[Dataset entries]
_ _ _ _ _
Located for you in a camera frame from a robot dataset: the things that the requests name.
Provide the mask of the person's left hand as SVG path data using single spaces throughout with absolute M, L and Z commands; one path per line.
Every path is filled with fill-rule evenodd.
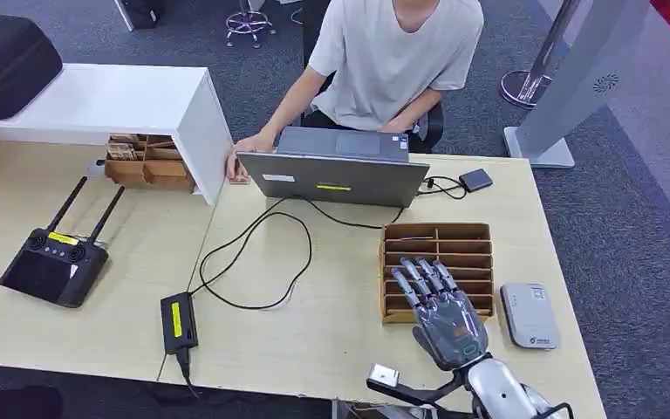
M 403 134 L 414 129 L 414 119 L 400 115 L 379 128 L 381 133 Z

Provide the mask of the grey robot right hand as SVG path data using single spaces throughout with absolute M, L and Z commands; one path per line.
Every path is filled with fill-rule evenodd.
M 488 353 L 477 310 L 440 260 L 401 258 L 391 274 L 417 319 L 418 341 L 439 369 L 460 369 Z

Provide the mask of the person's right hand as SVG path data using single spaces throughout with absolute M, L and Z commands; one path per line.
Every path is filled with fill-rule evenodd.
M 230 183 L 243 183 L 250 179 L 248 170 L 240 163 L 239 152 L 270 152 L 274 148 L 275 133 L 260 131 L 250 137 L 239 140 L 232 148 L 226 160 L 226 177 Z
_ _ _ _ _
What comes back should match the records exactly, minus any pictures.

# Answer box
Located for you in a camera frame from a robot dataset: the things that the requests name.
Provide the mask of the person's left hand as SVG path data using single spaces throughout with absolute M, L and Z commands; one path per line.
Every path is filled with fill-rule evenodd.
M 403 134 L 414 129 L 414 119 L 400 115 L 379 128 L 381 133 Z

Provide the mask of the grey robot right hand as SVG path data using single spaces throughout with absolute M, L and Z commands; one path per line.
Every path is filled with fill-rule evenodd.
M 488 353 L 477 310 L 440 260 L 401 258 L 391 274 L 417 319 L 418 341 L 439 369 L 460 369 Z

Provide the mask of the person's right hand as SVG path data using single spaces throughout with absolute M, L and Z commands; one path per line.
Every path is filled with fill-rule evenodd.
M 230 183 L 243 183 L 250 179 L 248 170 L 240 163 L 239 152 L 270 152 L 274 148 L 275 133 L 260 131 L 250 137 L 239 140 L 232 148 L 226 160 L 226 177 Z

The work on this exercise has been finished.